- Born: April 22, 1965 (age 61) Tokyo, Japan
- Education: Yale University (BA) University of California, San Diego (MFA)

= Naomi Iizuka =

American dramatist (born 1965)

Naomi Iizuka (born April 22, 1965) is a Japanese-born American playwright. Iizuka's works often have a non-linear storyline and are influenced by her multicultural background.

==Early life and education==
Naomi Iizuka was born in Tokyo, April 22, 1965. Her mother is an American Latina attorney and her father is a Japanese banker. Iizuka grew up in Japan, Indonesia, the Netherlands and Washington, D.C.

Iizuka attended the National Cathedral School, has her bachelor's degree in classical literature from Yale University in 1987 and spent one year at Yale Law School before eventually receiving her MFA in playwriting from University of California, San Diego in 1992.

== Career ==
She has taught playwriting at the University of Iowa and the University of Texas, Austin and was a Professor of Dramatic Arts and Director of the Playwriting Program at UC Santa Barbara until January 2008 when she took over as the head of MFA playwrighting at her alma mater, University of California, San Diego.

Iizuka was commissioned to write Good Kids, as the first playwright to participate in the Big Ten Theatre Consortium's New Play Initiative, which was established to commission, produce and publicize a series of new plays by female playwrights, each of which will contain several significant roles for college-aged women.

==Commissioning==
The Encyclopedia of Asian-American Literature cites Iizuka as 'One of the most commissioned playwrights in contemporary American theater.' Iizuka approaches commissioning through prevalent social issues. She says the university is a particularly good pathway to develop her commissioned work because of the resources and diversity they can offer: 'I believe universities are the great untapped resource in American theatre. In terms of material resources: performance spaces, rehearsal rooms, shops and state-of-the-art equipment. Also, in terms of human resources and the communities you find within universities. If we want to develop artist-driven work that's keyed into the artist's process, that's not a one-size-fits-all process, universities can be a big part in solving that puzzle.'

Iizuka was commissioned to write Good Kids by the Big Ten Theatre Consortium.
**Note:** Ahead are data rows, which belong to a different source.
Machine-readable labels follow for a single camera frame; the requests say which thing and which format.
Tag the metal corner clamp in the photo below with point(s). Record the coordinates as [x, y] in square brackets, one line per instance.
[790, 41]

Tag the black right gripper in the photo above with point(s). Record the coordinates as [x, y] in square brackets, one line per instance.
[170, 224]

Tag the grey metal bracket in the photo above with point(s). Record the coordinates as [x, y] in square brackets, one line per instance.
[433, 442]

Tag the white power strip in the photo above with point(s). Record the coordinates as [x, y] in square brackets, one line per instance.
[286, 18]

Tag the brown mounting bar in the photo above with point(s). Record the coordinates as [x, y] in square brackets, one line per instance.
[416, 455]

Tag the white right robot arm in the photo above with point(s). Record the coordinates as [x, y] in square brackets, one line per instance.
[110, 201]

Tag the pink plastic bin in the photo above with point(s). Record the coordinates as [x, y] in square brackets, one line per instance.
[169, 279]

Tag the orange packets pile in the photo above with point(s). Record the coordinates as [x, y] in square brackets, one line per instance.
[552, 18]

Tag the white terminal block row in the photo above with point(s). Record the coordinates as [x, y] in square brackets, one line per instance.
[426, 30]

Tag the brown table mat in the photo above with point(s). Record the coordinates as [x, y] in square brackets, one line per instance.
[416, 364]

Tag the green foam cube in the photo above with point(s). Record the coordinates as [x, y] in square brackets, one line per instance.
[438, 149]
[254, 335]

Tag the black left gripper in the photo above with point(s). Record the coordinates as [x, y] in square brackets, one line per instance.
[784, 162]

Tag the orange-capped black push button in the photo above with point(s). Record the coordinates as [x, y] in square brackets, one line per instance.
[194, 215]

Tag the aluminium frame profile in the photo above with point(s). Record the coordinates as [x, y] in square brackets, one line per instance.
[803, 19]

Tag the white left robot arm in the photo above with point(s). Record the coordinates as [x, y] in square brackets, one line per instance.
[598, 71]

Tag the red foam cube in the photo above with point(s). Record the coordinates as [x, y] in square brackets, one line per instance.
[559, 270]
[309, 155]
The initiative is meant to support women playwrights and increase the number of roles for women on stage. Iizuka says, 'I wanted to write a play that spoke to issues that were very important to university students right now. Having taught at a number of schools as a guest artist, and now teaching at University of California–San Diego, it seems like the issue of sexual assault—and more importantly, the attitudes and misconceptions that create a climate where sexual assault is prevalent—seemed timely.' As part of the Big Ten initiative, universities are performing Good Kids to tackle the issue of sexual assault on campus. Good Kids is about a drunk high school girl who is raped by a group of football players after a high school party. The play focuses on the rumors and social aftermath. The natural question arises: who is to blame? 'I think the question that the play asks is how can this happen?" Iizuka says. 'If we take it as a starting point that college campuses are not filled with sociopathic predators: What is it that creates a situation where this happens?' Through the process of creating Good Kids, Izuka collaborated with college students and solicited their input toward the issue of sexual assault and how campuses should prevent and respond to this crime. 'It's something that they very much want to talk about, and do something about,' she says. 'There's an enormous energy around the issue of sexual assault and what to do on campus. You don't solve a problem like sexual assault with anything other than a deep shift in attitude, and a deep shift in attitude happens conversation by conversation, in dorm rooms, parties and rehearsal halls.'

Good Kids was produced at the University of Michigan (October 2–12, 2014), University of Iowa (February 8–15, 2015), Indiana University (February 6–14, 2015), University of Wisconsin–Madison (February 27-March 8, 2015), University of Maryland (February 27-March 7, 2015), Purdue University (April 10–12, 15-18, 22-26, 2015), Penn State University, Ohio State University (October 27, 2014), and has scheduled productions at many other schools outside the Big Ten.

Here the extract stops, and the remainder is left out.